"Этого я вам сказать не могу", — сказала женщина сухо.
Герман выключил свет, сам не зная, зачем. Он вернулся в свою комнату. Там сидела Маша с сумочкой на коленях.
"Рабби улетел в Калифорнию".
"Да, тогда…"
"С чего мы должны начать?", — спросил Герман и себя, и Машу. Маша как-то обмолвилась, что ни она, ни ее мать не принадлежат ни к какой организации и ни к какой синагоге, из тех, что устраивают похороны своих членов. За все надо было платить: за погребение, за место на кладбище. Герман должен был отыскать нужное учреждение, выпросить скидку, допросить кредит, найти поручителя. Но кто его знал? Герман подумал о зверях. Они жили без сложностей и, умерев, никому не бывали в тягость.
"Маша, я больше не хочу жить", — сказал он.
"Однажды ты обещал мне, что мы умрем вместе. Давай сделаем это теперь. У меня хватит снотворного на нас двоих".
"Да, давай примем таблетки", — сказал он, сам не зная, правда ли так думает.
"Они у меня вот тут, в сумочке. Все, что нам еще понадобится — стакан воды".
"Это у нас найдется".
У него сжало горло, и он едва мог говорить. Его ошеломило, как быстро это случилось. Пока Маша рылась в своей сумочке, он слышал громкое позвякивание и позванивание ключей, монет, помады. "Я всегда знал, что она мой ангел смерти", — подумал он.
"Прежде чем мы умрем, я хотел бы узнать правду", — услышал он свой голос.
"О чем?"
"Была ли ты верна мне все то время, что мы были вместе".
"Ты был мне верен? Если ты скажешь мне правду, я тебе тоже скажу".
"Я скажу тебе правду".
"Подожди, я закурю".
Маша достала из пачки сигарету. Она все делала очень медленно. Он слышал, как она катает сигарету между большим и указательным пальцем. Она чиркнула спичкой, и в отблеске огня ее глаза с вопросом посмотрели на него. Она затянулась, задула огонек, и еще мгновенье головка спички мерцала, освещая ее ноготь. "Ну, послушаем", — сказала она.

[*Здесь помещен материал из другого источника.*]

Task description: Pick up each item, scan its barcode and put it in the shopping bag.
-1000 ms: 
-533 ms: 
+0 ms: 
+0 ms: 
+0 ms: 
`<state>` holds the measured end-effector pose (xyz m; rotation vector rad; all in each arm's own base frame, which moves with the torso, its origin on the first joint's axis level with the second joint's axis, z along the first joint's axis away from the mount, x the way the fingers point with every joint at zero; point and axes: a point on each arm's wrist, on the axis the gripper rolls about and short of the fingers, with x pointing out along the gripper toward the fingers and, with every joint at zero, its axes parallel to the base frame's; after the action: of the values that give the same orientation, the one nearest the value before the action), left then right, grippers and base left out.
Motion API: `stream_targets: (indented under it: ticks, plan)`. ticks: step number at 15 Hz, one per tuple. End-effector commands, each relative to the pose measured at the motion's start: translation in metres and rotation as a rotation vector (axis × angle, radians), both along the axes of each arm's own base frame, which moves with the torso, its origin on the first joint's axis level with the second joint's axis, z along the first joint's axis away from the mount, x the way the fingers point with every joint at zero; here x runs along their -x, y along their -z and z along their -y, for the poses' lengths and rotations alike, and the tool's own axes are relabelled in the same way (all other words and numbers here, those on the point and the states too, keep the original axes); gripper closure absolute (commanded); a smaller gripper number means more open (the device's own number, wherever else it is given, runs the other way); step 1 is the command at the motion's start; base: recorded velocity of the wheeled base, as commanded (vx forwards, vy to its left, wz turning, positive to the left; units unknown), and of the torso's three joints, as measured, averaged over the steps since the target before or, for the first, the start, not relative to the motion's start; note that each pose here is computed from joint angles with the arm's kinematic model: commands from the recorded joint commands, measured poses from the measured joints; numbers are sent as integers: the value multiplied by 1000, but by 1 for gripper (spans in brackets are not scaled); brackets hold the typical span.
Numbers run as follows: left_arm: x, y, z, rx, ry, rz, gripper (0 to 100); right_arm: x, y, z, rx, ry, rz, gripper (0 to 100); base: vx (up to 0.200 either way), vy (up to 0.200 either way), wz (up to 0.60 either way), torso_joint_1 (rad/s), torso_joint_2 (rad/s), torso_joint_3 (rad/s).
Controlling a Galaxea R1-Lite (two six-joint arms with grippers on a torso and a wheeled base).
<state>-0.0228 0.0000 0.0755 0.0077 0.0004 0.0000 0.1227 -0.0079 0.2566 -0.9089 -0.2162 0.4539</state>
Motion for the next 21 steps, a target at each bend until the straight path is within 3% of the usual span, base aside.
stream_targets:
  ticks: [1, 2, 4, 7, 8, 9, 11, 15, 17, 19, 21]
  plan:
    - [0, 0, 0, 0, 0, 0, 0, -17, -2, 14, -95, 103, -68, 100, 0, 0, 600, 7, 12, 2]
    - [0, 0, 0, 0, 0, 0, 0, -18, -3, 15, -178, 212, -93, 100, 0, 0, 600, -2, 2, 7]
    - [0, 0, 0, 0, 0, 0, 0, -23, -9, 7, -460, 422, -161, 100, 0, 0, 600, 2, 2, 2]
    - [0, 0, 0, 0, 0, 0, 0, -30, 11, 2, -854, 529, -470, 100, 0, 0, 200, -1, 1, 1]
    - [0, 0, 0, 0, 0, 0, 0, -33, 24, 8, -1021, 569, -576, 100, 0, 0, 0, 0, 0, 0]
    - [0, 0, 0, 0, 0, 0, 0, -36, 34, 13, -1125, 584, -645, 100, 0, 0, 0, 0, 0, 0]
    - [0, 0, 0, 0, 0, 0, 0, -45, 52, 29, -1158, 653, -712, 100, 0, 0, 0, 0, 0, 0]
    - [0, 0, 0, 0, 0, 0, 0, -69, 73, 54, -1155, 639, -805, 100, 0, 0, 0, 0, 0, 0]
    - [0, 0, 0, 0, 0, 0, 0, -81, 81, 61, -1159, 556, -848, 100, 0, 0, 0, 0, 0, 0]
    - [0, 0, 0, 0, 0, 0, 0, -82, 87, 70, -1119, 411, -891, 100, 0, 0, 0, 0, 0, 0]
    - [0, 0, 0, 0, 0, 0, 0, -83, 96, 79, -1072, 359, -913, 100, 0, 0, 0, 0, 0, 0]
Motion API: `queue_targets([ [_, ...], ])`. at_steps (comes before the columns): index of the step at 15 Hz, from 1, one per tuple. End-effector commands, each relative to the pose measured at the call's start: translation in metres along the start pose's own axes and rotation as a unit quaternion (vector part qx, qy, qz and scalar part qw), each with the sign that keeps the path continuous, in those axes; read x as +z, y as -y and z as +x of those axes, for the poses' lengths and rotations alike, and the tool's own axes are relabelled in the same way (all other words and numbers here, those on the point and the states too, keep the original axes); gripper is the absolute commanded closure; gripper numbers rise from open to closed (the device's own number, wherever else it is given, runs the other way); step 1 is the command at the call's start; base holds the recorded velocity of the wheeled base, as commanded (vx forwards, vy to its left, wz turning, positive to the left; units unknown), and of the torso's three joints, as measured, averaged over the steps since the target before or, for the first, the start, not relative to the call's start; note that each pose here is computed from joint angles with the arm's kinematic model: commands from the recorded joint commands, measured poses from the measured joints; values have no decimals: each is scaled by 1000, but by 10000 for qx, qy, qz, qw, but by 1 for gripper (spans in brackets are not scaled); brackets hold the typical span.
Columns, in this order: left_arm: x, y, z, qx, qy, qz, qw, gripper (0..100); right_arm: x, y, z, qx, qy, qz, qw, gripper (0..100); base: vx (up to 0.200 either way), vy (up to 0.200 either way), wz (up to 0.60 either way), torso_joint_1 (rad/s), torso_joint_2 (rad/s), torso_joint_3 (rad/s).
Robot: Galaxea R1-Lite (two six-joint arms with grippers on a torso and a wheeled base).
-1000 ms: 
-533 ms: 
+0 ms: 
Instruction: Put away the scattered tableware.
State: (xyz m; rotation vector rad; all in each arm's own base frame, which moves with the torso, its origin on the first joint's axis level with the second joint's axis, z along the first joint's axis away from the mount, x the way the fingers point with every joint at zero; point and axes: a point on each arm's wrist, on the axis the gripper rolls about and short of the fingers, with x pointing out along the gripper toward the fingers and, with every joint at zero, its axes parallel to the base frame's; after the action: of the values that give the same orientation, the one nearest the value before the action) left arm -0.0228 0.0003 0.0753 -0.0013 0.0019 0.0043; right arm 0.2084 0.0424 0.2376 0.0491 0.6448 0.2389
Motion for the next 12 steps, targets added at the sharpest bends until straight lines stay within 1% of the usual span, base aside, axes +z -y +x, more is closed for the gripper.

Герману было трудно говорить. "Только с Тамарой; это все".
"Когда?"
"Это было в отеле в горах".
"Ты никогда не ездил в горы".
"Я сказал тебе, что еду с рабби Лампертом в Атлантик-сити, на конференцию. Теперь твоя очередь", — сказал Герман.
Маша коротко рассмеялась.
"То, что ты сделал со своей женой, я сделала со своим мужем".
"Значит, он сказал правду?"
"В тот раз да. Я пошла к нему, чтобы договориться с ним о разводе, и он настоял на этом. Он сказал, что если я хочу получить развод — это единственная возможность".
"Ты поклялась, что он врет".
"Я врала, когда клялась".
Они сидели молча, каждый со своими мыслями.
"Теперь умирать не обязательно", — сказал Герман.
"Что ты собираешься делать? Бросить меня?"